Though billed as a successor to the widely-known Millennium Development Goals (MDGs), the new global goals - SDGs or Sustainable Development Goals - push humanity's ambitions much further and much wider. A particularly striking feature of the SDGs is the scaled-up focus on health as a cross-cutting strategic agenda. Health is a poverty driver if unaddressed and can also be a growth driver if addressed holistically. Advancing effectively on this multi-dimensional significance of the health agenda requires a level of stakeholder mobilisation and engagement that goes far beyond traditional sectoral constituencies.
In recognition of the rising strategic importance of the health agenda, UN has declared December 12 as Universal Health Coverage Day. Universal Health Coverage or UHC is the new global vocabulary but this is hardly new since many constituent activities have been in operation in varying degrees. However, what is certainly new is the far greater emphasis placed on the strategic importance of the health agenda, and of aiming for results that are a sum greater than its parts.
Four meta-trends are converging to invest the health agenda with greater strategic urgency. Climate change is raising the spectre of new health risks. Unplanned urbanisation is producing unprecedented consequences for air and water pollution as well as elevating injuries and road fatalities into a 21st century epidemic. Sedentary lifestyles, stresses of modern living as well as shrinking commons have ushered in an epidemiological transition. Non-communicable diseases or NDCs - diabetes, cardio-vascular diseases, cancer, respiratory diseases, birth defects, trauma - now pose the bigger health challenge accounting for over sixty percent of mortalities. The persistently high level of out-of-pocket (OOP) expense burden has elevated financial risk of healthcare into an entrenched source of economic shocks for the poor and middle classes alike. Each of these meta-trends individually and collectively are elevating health into a simultaneously more urgent and more complex challenge.

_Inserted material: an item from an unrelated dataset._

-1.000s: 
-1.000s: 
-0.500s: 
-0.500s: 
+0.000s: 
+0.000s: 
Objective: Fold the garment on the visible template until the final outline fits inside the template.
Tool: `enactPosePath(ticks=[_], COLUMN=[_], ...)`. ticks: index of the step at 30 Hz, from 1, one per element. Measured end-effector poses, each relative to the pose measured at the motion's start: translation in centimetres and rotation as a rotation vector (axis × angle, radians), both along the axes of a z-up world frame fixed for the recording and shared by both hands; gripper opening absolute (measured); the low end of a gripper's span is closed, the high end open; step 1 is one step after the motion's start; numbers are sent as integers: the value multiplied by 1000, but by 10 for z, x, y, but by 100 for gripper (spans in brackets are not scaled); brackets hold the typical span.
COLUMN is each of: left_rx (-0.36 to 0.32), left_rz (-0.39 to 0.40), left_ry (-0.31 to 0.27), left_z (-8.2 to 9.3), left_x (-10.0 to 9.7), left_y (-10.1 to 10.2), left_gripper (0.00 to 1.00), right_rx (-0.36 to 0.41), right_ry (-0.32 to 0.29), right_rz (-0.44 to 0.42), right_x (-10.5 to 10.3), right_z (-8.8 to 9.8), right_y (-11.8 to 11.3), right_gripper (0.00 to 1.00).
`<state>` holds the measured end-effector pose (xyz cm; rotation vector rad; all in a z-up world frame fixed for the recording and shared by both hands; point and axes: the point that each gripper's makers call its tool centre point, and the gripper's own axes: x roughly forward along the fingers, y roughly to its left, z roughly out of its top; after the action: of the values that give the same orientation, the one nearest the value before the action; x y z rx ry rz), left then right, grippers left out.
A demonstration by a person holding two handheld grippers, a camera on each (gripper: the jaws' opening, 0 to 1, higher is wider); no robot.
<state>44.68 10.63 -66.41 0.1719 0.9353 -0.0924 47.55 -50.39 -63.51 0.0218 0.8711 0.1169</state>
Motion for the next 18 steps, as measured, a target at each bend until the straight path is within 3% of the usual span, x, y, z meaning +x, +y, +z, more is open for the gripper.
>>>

Advocacy on UHC in Bangladesh thus far have yielded four important insights: firstly, UHC is not a one-stop target but only meaningful if understood as a progressive goal for a country like Bangladesh, secondly, while the broad principles of UHC - access, affordability, quality - hold across countries, creating a contextualised and shared vision on how to advance on the path to UHC is equally important, thirdly, UHC success will lie not only in adoption of appropriate policies but also in the practical pursuit of innovative solutions both big and small, and fourthly, the UHC agenda can become a game-changing social agenda only if it simultaneously prioritises health promotion i.e. the preventive agenda, as much as accessible, affordable and quality healthcare i.e. the curative agenda.
Bangladesh already has many health sector successes such as in child and maternal mortality. However, many of the successes so far have come through stand-alone vertical programmes that progressed despite system weaknesses. Today's UHC challenges such as those emanating from NCD and OOP burdens as well as the under-focused agenda of health promotion and healthy lifestyles present a different level of complexity that demand newer cross-sectoral conversations and coalitions. A narrowly sectoral vision is no longer adequate. Focused multi-sectoral conversations amongst the medical community, civic actors, local governments, economists, private sector and policy-makers are a 'must' if the right solutions are to be identified and carried forward. Such conversations are already underway but require far greater momentum and strategic focus.
A health balance-sheet for Bangladesh shows several pluses. These include reduction in child and maternal mortality, increased life expectancy, near-eradication of open defecation, a pluralistic healthcare delivery system that combines public, private and social sectors extending down to the grass-roots, growth of a domestic pharmaceutical industry, and, policy visibility on selected agendas such as disability. Important and striking as these achievements are, they are no guarantee for overcoming the critical challenges in the next round of health priorities facing Bangladesh such as non-communicable diseases, out-of- pocket expense burdens and new pandemic health risks of climate change. For example, Bangladesh has a reasonably adequate health infrastructure but it is producing sub-optimal outcomes due to poor inter-tier linkage, low workforce motivation, inefficiencies in resource-use and gaps in awareness particularly as they pertain to non-communicable diseases. At the same time, a rapidly urbanising Bangladesh is facing acute new challenges in urban sanitation, absence of a comparable level of public health infrastructure for the urban poor and a largely unaddressed and rising problem of mental health among others.
Ministries and experts are no doubt at work. But success on the next round of health challenges hinges on a larger cross-sectoral conversation and effort. Not just about cure but also about prevention, not just longevity but healthy life. On this day of December 12 that the global community has earmarked for the enhanced significance of the health agenda, it may be fitting to recalibrate the national ambition for graduating into a middle income country from a narrow focus on GDP growth rates to a more holistic dream that embraces a healthy Bangladesh.
The author is executive chairman at Power and Participation Research Centre (PPRC) and a former advisor to the caretaker government.